There are some reports that HFC diet induced hepatic features of NASH in SD rats (Ichimura et al. 2015), and hepatic cirrhosis in SHR (Wexler 1981). To clarify whether NASH‐like hepatic lesions are induced by HFC diet in only SHRSP5/Dmcr, we conducted preliminary investigations in other strains of rat (data not shown). In SHRSP/Izm, an inbred strain closest to SHRSP5/Dmcr, NASH‐like hepatic lesions including fibrosis were induced by HFC diet. As a result, NAS and fibrosis stage score were almost the same as those in SHRSP5/Dmcr at 8 weeks after HFC diet feeding. However, the HFC diet‐fed SHRSP/Izm model should be hard to use, because the mean blood pressure (more than 200 mmHg) was too high for some rats to survive for longer. In SD and WKY rats, the scores of steatosis and lobular inflammation were as same as in SHRSP5/Dmcr, but fibrosis stage score ranged from 1 to 3 between individual rats at 8 weeks of HFC diet feeding, which is very consistent with a previous report on SD rats (Ichimura et al. 2015). Thus, a genetic factor for hypertension seems to be necessary to guarantee induction of NASH histopathology including fibrosis at 8 weeks.

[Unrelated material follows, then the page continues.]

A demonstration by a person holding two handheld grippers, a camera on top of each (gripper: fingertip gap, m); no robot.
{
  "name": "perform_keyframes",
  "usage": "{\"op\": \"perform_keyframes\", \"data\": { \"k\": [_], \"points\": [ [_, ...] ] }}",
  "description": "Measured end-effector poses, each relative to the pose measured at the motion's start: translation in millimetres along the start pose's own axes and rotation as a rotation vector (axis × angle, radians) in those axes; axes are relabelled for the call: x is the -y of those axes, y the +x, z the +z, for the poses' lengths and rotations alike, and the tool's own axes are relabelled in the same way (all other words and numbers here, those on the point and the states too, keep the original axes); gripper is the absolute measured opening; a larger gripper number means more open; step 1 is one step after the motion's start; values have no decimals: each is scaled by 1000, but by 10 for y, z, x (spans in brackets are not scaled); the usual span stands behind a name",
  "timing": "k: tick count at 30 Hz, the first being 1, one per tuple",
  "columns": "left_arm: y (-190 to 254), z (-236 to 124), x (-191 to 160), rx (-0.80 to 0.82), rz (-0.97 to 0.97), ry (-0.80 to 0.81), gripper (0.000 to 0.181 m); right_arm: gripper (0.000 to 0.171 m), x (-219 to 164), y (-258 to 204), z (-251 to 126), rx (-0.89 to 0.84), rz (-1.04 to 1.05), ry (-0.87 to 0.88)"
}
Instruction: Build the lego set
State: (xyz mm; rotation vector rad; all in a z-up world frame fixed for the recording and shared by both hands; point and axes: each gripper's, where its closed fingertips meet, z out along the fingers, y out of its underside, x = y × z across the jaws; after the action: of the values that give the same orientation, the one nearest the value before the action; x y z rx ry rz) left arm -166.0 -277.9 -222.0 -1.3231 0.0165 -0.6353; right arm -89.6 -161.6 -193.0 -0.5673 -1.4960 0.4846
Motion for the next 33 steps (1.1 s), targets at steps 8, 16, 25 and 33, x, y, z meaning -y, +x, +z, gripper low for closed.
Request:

In conclusion, we have demonstrated pathological and morphometric changes in hepatic lesions in HFC diet‐fed SHRSP5/Dmcr. The lesions progressed during HFC diet feeding, the end result being very similar to the human NASH. In addition, quantitative morphometric analysis indicated that lipid droplets changed from microvesicular to macrovesicular, that inflammation increased gradually and that subsequently fibrosis became more severe from 6 weeks to 16 weeks of HFC diet feeding. These results suggest that HFC diet‐fed SHRSP5/Dmcr is a useful model for NASH research and for evaluating therapeutic effects of any agents targeting on NASH.
Funding
This research received no specific grant from any funding agency in the public, commercial or non‐profit sectors.
Conflict of interest
All authors are employees of Mitsubishi Tanabe Pharma Corporation. The authors declare no conflict of interest.
Acknowledgements
The authors thank Misae Takahashi for measurement of blood chemistry, Kana Takemoto and Satomi Nishikawa for helpful discussions, Makoto Yamazaki for supporting the present study and Prof. Dr. Bernhard F Becker (Ludwig‐Maximilians‐University, Munich) for restyling our English.